Pourtant, la confiance et la bienveillance passent aussi par la responsabilité de l’employeur vis-à-vis de ses personnels, qui, je le rappelle, sont au nombre de 800 000.
Au-delà du contexte général, le projet de loi en lui-même inquiète l’ensemble des acteurs : la méthode, dénuée de toute concertation, n’a pas permis de les associer à la rédaction du texte. Le recours aux ordonnances témoigne aussi d’une volonté de limiter le débat parlementaire.
Vous conviendrez, monsieur le ministre, que la confiance ne peut nullement se décréter dans un article de loi, a fortiori quand ce dernier suscite la défiance des principaux intéressés.
En dépit des stéréotypes parfois véhiculés moquant leur corporatisme et leur résistance au changement, les enseignants ont en réalité toujours su adapter leur pédagogie aux évolutions de la société.
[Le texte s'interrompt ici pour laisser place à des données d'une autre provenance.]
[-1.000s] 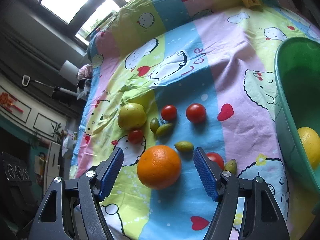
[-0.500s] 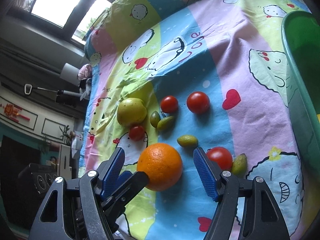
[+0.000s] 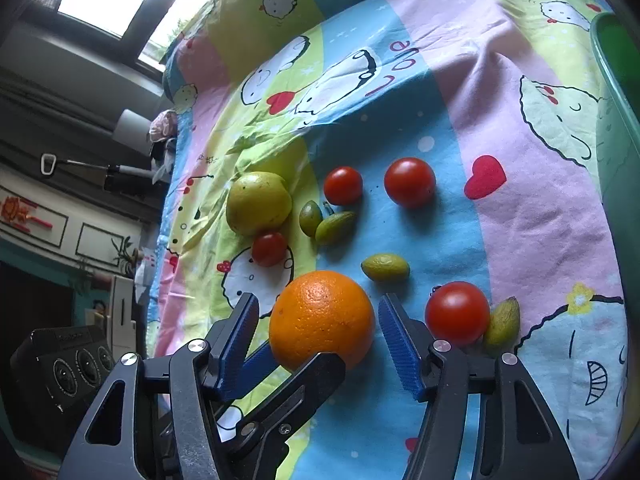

Faites-leur confiance !
Si ce projet de loi visait initialement à traduire dans le droit la volonté du Président de la République d’abaisser l’âge de l’instruction obligatoire à 3 ans, force est de constater qu’il engage, en réalité, de nombreux et profonds changements de notre système éducatif, tout en en taisant la plupart des aspects concrets et opérationnels, dont il eût pourtant été intéressant et nécessaire de débattre.
Jugé trop disparate, décrit comme un « fourre-tout législatif », il interroge sur sa cohérence propre et son articulation avec l’ensemble de votre politique éducative. En réalité, il apparaît clairement que vous engagez, depuis deux ans, une vaste transformation du système éducatif : une éducation marquée par l’autonomie des établissements, par la concurrence, par l’évaluation, et par l’instauration d’une école à deux vitesses.
Le projet de société que vous y dessinez, profondément ancré dans une conception libérale, ne répond ni aux enjeux du système éducatif ni aux difficultés auxquelles notre société est aujourd’hui exposée avec une acuité sans précédent.
Une question demeure : quelle plus-value apporte ce projet de loi au système éducatif, à la réussite de nos élèves et à la lutte contre les inégalités ?
Monsieur le ministre, la confiance, celle qui lie nos concitoyens et l’institution scolaire, ne pourra être restaurée que lorsque l’école de la République disposera des moyens nécessaires et suffisants pour remplir sa mission essentielle : garantir à chacun, et en particulier aux plus vulnérables, la possibilité de se hisser au meilleur de ses capacités, en enrayant tous les déterminismes, pour qu’ils aient l’envie et le plaisir d’aller à l’école.